Lindisfarne Castle as it has never been seen before

For almost 50 years, the National Trust has been telling the same story at Lindisfarne Castle; the story of the incredible holiday home of Edward Hudson, the owner of Country Life Magazine. But that’s all about to change with the new exhibition ‘Now you see me’ which opens on Wednesday 3 April 2019.

“Lindisfarne Castle has a much longer and richer history than has been traditionally told. We’ve uncovered some exciting discoveries that means there’s so much more to tell about this castle (that’s not really a castle). This exhibition allows us to tell some of those stories for the first time.”
Nick Lewis, House Steward, Lindisfarne Castle.
The recent restoration project, that took almost 4 years to complete and cost just over £3 million, uncovered some of the castle’s secrets that hinted at a more interesting past than was previously thought. Secrets such as the flower wall paintings revealed in the kitchen, the clay pipes uncovered beneath the flagstones, and the graffiti inscribed on the beams.

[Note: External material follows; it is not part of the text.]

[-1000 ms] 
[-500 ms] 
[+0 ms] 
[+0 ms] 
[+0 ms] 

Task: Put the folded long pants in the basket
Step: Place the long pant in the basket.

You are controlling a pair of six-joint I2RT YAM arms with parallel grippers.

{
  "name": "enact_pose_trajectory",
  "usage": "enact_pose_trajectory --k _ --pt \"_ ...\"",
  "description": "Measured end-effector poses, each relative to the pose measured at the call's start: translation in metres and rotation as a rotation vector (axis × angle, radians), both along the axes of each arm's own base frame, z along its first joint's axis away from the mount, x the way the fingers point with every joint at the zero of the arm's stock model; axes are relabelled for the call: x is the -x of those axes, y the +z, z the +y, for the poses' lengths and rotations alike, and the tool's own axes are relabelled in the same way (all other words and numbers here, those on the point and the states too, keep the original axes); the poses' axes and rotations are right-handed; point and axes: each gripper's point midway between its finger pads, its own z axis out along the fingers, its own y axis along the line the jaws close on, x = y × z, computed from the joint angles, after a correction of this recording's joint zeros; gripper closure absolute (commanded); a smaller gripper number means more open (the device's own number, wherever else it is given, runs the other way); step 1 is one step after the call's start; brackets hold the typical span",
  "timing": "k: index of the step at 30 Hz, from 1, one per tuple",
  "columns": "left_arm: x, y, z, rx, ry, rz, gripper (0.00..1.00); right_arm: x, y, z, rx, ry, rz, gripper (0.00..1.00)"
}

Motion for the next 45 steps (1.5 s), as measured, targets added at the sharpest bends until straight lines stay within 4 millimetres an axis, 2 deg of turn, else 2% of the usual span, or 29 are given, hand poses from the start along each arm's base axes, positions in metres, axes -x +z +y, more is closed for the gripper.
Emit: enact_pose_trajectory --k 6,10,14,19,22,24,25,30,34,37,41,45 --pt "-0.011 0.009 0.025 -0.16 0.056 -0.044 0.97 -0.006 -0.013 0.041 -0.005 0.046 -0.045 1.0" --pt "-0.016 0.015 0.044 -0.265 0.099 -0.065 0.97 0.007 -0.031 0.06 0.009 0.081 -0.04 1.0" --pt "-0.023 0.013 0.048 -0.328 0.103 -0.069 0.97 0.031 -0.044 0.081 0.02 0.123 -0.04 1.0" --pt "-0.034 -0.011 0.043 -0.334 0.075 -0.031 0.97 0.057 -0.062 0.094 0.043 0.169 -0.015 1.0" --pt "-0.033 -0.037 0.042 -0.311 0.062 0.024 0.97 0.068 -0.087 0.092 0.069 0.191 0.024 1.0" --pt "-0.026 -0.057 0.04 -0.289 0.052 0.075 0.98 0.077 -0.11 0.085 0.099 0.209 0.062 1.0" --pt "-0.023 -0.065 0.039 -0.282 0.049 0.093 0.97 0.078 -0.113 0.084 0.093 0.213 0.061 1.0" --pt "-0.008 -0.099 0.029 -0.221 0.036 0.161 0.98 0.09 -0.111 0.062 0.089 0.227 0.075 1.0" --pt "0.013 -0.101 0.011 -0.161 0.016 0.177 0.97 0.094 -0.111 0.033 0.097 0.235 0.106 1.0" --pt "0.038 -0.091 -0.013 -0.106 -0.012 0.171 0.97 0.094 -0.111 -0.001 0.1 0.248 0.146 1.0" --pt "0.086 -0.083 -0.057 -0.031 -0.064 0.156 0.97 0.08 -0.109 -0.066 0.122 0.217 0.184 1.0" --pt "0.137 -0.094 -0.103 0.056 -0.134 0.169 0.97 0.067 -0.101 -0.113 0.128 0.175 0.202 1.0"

We’ve seized the opportunity, whilst the castle is still without the majority of its furnishings, to bring to life the stories of the castle, as yet untold; the terrible incident of the cannon misfiring when the soldier was demonstrating it to his governor, the 24 hour Jacobite capture of the castle, which began under the pretence of a shave and ended with a pub in Newcastle, and the Siege of 1643 when the guns were fired in anger for the first (and possibly only) time.

This will be your chance to experience Lindisfarne Castle as it has never been seen before; there will be previously unseen plans of what the castle looked like before the Arts and Crafts architect Sir Edwin Lutyens had his way, untold stories from the islanders that capture memories of childhoods past and not quite forgotten, and newly discovered letters that tell of the colourful lives lived in this castle, that’s not really a castle on an island that’s not really an island. And stories of its visitors – from royalty to poets - of those who arrived on stilts, with ravens, carrying cellos and of some not too keen to stay.

‘Now you see me’ is a feast for the senses with surprises around every corner. Walking up the ramp towards the castle, you’ll already have a pretty good idea about which way the wind is blowing, but Max Gill’s wind indicator in the entrance hall will confirm it! The smells emanating from the kitchen will give you a clue as to what was being served here – not just when it was used as a family kitchen, but when it was feeding a garrison. And in case you’re wondering about the smell in the upstairs bedroom, perhaps tread carefully, as there was once more gun powder stored here than Guy Fawkes was planning to use to blow up parliament.

We invite you to learn more about what has happened to this castle over the many years since a fort was first placed on Beblowe Crag; from the removal of an entire battery you never knew was there to Edward Hudson’s guests enjoying fabulous parties. Sink in to the varied past of this castle - if the walls could talk, they’d have so much to say.